WHAT TO WORK ON:
Repeat the listing that follows, character for character, minus the pictures.

GIVEN INFORMATION:
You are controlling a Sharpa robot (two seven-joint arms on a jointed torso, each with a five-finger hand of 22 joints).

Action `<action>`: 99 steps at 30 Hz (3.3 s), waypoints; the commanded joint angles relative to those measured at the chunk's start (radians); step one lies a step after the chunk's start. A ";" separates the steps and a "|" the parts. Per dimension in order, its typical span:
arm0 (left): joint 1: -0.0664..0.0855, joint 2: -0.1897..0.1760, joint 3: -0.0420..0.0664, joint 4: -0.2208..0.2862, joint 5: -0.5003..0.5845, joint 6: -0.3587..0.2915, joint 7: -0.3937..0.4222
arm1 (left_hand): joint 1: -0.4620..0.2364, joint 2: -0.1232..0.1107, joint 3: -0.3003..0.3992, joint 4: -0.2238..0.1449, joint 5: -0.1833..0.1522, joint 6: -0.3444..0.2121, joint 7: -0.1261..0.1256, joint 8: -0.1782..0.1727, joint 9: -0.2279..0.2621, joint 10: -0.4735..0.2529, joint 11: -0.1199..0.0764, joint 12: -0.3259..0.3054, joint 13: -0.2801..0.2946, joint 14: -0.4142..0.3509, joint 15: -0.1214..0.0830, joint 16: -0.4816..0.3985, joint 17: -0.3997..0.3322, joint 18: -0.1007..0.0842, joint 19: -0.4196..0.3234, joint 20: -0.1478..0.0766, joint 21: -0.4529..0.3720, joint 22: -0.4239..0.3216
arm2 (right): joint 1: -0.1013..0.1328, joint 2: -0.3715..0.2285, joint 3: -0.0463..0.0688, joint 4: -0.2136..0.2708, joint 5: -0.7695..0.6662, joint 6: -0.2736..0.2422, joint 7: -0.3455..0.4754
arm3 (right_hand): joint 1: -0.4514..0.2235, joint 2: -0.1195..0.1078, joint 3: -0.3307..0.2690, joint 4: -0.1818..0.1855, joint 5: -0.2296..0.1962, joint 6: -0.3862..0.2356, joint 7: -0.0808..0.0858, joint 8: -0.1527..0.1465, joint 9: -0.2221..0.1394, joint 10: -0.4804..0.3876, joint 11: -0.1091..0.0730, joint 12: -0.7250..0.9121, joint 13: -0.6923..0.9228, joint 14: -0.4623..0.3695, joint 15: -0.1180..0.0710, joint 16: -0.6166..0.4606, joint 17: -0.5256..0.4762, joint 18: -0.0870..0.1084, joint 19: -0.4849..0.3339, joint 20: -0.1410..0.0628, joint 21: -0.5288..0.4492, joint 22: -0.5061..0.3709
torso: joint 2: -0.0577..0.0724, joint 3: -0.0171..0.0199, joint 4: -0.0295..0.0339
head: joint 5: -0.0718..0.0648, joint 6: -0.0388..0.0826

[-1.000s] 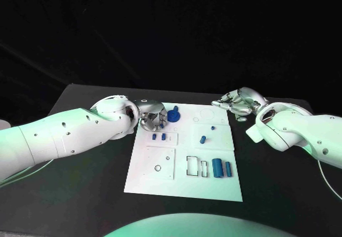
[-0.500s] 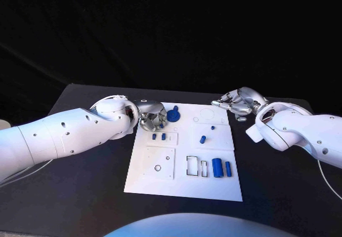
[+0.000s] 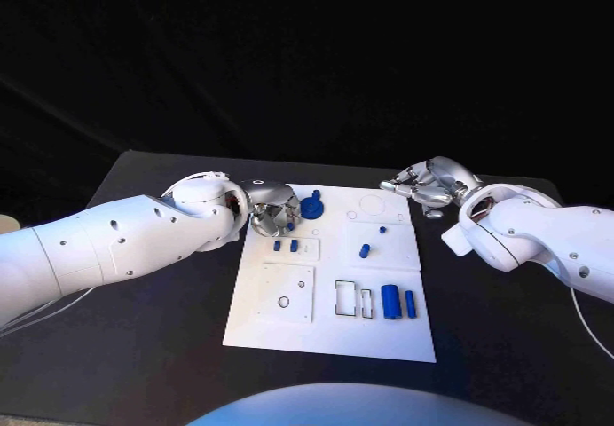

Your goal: Assemble the parts on the task board

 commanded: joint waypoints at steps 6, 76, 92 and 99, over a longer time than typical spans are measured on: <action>0.000 -0.001 0.000 0.002 0.007 -0.001 0.001 | -0.012 -0.003 0.006 0.009 -0.002 -0.015 0.000 -0.011 -0.003 -0.017 0.004 -0.015 -0.006 -0.014 0.003 -0.007 -0.015 0.006 -0.014 0.002 -0.012 -0.015 | -0.001 0.000 0.000 -0.001 -0.009 0.002 0.007 | 0.000 0.007 -0.003 0.000 0.003 -0.003 -0.006 0.003 -0.001 0.003 -0.003 -0.002 -0.002 0.063 0.000 -0.006 0.084 0.020 -0.004 0.000 -0.002 0.000 | 0.000 0.0001 -0.0010 | 0.000 0.001; 0.001 -0.276 0.055 0.200 1.394 -0.082 0.310 | -0.026 0.021 -0.059 0.077 -0.004 -0.012 0.026 0.007 -0.018 -0.049 0.012 0.123 0.007 -0.197 0.009 -0.228 -0.367 0.031 -0.118 0.007 -0.264 -0.272 | -0.076 0.060 0.000 -0.013 -0.918 0.162 -0.137 | 0.394 -0.192 0.352 -0.002 -0.101 0.170 -0.005 -0.105 -0.100 -0.233 0.017 -1.069 -1.136 0.034 0.012 -0.100 -0.050 0.033 -0.018 0.007 -0.110 -0.019 | 0.001 -0.0013 -0.0004 | -0.065 0.027; 0.001 -0.279 0.055 0.202 1.385 -0.082 0.305 | -0.027 0.023 -0.061 0.078 -0.004 -0.016 0.028 0.007 -0.019 -0.056 0.014 0.123 0.006 -0.199 0.010 -0.233 -0.369 0.031 -0.117 0.007 -0.271 -0.277 | -0.091 0.088 0.000 -0.037 -0.921 0.191 -0.150 | 0.323 -0.214 0.492 -0.005 -0.094 0.188 -0.008 -0.115 -0.098 -0.215 0.014 -1.069 -1.156 0.037 0.010 -0.092 -0.040 0.030 -0.009 0.006 -0.100 -0.004 | 0.001 0.0000 -0.0010 | -0.063 0.023; 0.001 -0.279 0.055 0.202 1.381 -0.083 0.305 | -0.027 0.024 -0.061 0.078 -0.004 -0.017 0.028 0.006 -0.019 -0.057 0.014 0.123 0.006 -0.199 0.011 -0.233 -0.370 0.031 -0.117 0.007 -0.272 -0.277 | -0.095 0.096 -0.001 -0.044 -0.927 0.215 -0.157 | 0.339 -0.228 0.654 -0.048 -0.089 0.205 -0.011 -0.106 -0.082 -0.196 0.010 -1.068 -1.164 0.039 0.003 -0.087 -0.033 0.027 -0.001 -0.001 -0.083 0.014 | 0.000 -0.0002 -0.0009 | -0.065 0.022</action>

SOLUTION TO THIS PROBLEM:
You are controlling a Sharpa robot (two seven-joint arms on a jointed torso, each with a five-finger hand of 22 joints).

Action `<action>`: 99 steps at 30 Hz (3.3 s), waypoints; the commanded joint angles relative to those measured at the chunk's start (radians); step one lies a step after the chunk's start. A ";" separates the steps and a "|" the parts. Per dimension in order, its typical span:
arm0 (left): joint 1: -0.0664..0.0855, joint 2: -0.1897..0.1760, joint 3: -0.0420..0.0664, joint 4: -0.2208..0.2862, joint 5: -0.5003..0.5845, joint 6: -0.3587..0.2915, joint 7: -0.3937..0.4222
arm1 (left_hand): joint 1: -0.4620..0.2364, joint 2: -0.1232..0.1107, joint 3: -0.3003..0.3992, joint 4: -0.2238..0.1449, joint 5: -0.1833..0.1522, joint 6: -0.3444..0.2121, joint 7: -0.1261..0.1256, joint 8: -0.1782..0.1727, joint 9: -0.2279..0.2621, joint 10: -0.4735..0.2529, joint 11: -0.1199..0.0764, joint 12: -0.3259..0.3054, joint 13: -0.2801..0.2946, joint 14: -0.4142..0.3509, joint 15: -0.1214..0.0830, joint 16: -0.4816..0.3985, joint 17: -0.3997..0.3322, joint 18: -0.1007..0.0842, joint 19: -0.4196..0.3234, joint 20: -0.1478..0.0766, joint 21: -0.4529..0.3720, joint 22: -0.4239..0.3216
arm2 (right): joint 1: -0.1013..0.1328, joint 2: -0.3715..0.2285, joint 3: -0.0463..0.0688, joint 4: -0.2136..0.2708, joint 5: -0.7695..0.6662, joint 6: -0.2736..0.2422, joint 7: -0.3455..0.4754
arm3 (right_hand): joint 1: -0.4514..0.2235, joint 2: -0.1195..0.1078, joint 3: -0.3307..0.2690, joint 4: -0.1818..0.1855, joint 5: -0.2296..0.1962, joint 6: -0.3862..0.2356, joint 7: -0.0808..0.0858, joint 8: -0.1527..0.1465, joint 9: -0.2221..0.1394, joint 10: -0.4804..0.3876, joint 11: -0.1091..0.0730, joint 12: -0.7250..0.9121, joint 13: -0.6923..0.9228, joint 14: -0.4623..0.3695, joint 15: -0.1180..0.0710, joint 16: -0.6166..0.4606, joint 17: -0.5256..0.4762, joint 18: -0.0870..0.1084, joint 19: -0.4849..0.3339, joint 20: -0.1410..0.0628, joint 21: -0.5288..0.4492, joint 22: -0.5061..0.3709
torso: joint 2: -0.0577..0.0724, joint 3: -0.0171..0.0199, joint 4: -0.0295..0.0339
head: joint 5: -0.0718..0.0648, joint 6: -0.0388..0.0826

[-1.000s] 
[-0.500s] 
[+0.000s] 

Your goal: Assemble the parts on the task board

 commanded: joint waypoints at steps 6, 76, 92 and 99, over a longer time than typical spans are measured on: <action>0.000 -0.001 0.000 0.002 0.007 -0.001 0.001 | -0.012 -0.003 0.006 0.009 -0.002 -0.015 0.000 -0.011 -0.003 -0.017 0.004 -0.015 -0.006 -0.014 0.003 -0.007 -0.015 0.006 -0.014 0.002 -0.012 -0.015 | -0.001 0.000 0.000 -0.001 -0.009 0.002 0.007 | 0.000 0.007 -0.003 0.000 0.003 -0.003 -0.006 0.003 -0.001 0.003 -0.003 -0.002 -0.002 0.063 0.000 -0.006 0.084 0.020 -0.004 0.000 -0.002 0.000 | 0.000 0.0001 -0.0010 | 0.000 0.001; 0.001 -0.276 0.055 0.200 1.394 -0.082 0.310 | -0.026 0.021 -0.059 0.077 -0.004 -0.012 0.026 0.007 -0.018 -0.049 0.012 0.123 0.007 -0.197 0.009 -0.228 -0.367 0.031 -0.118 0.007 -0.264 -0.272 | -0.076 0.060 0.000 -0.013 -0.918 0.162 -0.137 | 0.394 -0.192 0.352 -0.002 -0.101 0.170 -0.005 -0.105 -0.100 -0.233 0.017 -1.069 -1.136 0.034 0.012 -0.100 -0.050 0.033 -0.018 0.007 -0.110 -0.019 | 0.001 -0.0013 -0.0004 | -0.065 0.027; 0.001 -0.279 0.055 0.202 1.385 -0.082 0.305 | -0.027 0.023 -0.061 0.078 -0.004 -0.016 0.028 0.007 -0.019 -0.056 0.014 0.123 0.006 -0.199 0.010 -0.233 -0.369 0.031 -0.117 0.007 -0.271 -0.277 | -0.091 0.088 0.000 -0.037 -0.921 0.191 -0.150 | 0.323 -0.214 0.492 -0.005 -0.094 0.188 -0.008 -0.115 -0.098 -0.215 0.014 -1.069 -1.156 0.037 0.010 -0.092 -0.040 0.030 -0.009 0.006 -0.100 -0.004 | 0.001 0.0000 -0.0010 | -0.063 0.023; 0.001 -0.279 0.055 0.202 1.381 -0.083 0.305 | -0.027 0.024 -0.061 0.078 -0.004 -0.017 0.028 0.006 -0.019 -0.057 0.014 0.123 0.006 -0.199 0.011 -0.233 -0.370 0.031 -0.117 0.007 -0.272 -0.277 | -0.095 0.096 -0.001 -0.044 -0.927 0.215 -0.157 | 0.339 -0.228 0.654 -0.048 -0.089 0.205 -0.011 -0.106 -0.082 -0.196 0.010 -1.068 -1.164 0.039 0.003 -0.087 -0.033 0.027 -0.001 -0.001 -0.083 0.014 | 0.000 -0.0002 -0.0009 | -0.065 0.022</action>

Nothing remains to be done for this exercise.